Quand Tudy Vaillant – dont le nom est trop souvent oublié dans le sauvetage de notre adorable Cinéma des Familles - fait l’acquisition en 1955 de l’exploitation et en 1956 des murs, la salle était, après avoir était tenue par Arnoux, le beau-frère à Ménager, fermée depuis au moins deux ans. Avec son épouse, Tudy Vaillant la remit en état, changea les sièges, acquit un autre appareil de projection. Les Vaillant gérèrent avec passion cette résurrection avec l’aide de leur beau-frère et belle-sœur Albert Boterf et son épouse. Albert, militaire lui aussi, qui avait eu quelques démêlés avec la Grande Muette à propos de son engagement au Parti Communiste, était employé par son beau-frère Tudy Vaillant qui, selon sa fille Eliane, lui paya une formation de projectionniste.

Photos confiées généreusement par Gilbert Nexer que nous remercions.

à suivre...

Portfolio :

Commentaires :

  • Beaucoup d’émotion en revoyant Albert et Hélène, merci Anita...

  • Bel article ! J’apprécie toujours le contenu et le style des articles publiés sur votre site.

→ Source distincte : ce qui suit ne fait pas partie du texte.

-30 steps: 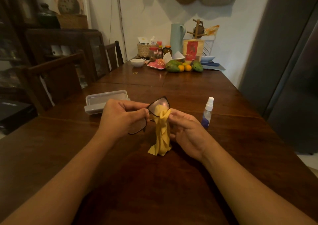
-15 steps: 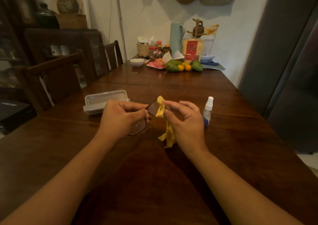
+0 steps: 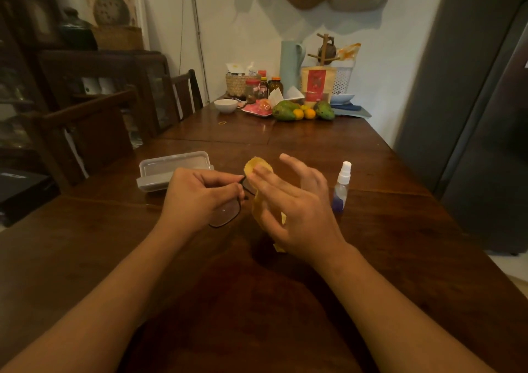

Bravo, et continuez à parler aussi bien de Groix, que j’ai découverte il y a peu de temps et qui m’a conquise, sûrement grâce à des gens comme vous.

  • Mon seul souhait est que Groix soit vue comme une commune qui vit dans son époque et non comme une communauté figée dans le passé comme certains (qui n’habitent d’ailleurs plus là pour la plupart) voudraient la maintenir. Il ne s’agit pas de renier son passé (j’y aurais bien du mal descendant moi-même des familles les plus anciennement implantées sur l’Île) mais de faire voir que, comme partout ailleurs, on peut venir s’y installer et participer à une vie collective riche en animations. J’y ajoute mon souhait que tous doivent se préoccuper de leur avenir, en citoyens informés et conscients de leurs responsabilités.
    Je vous remercie pour vos encouragements. J’espère, malgré mon grand âge, pouvoir continuer encore un peu d’en être digne.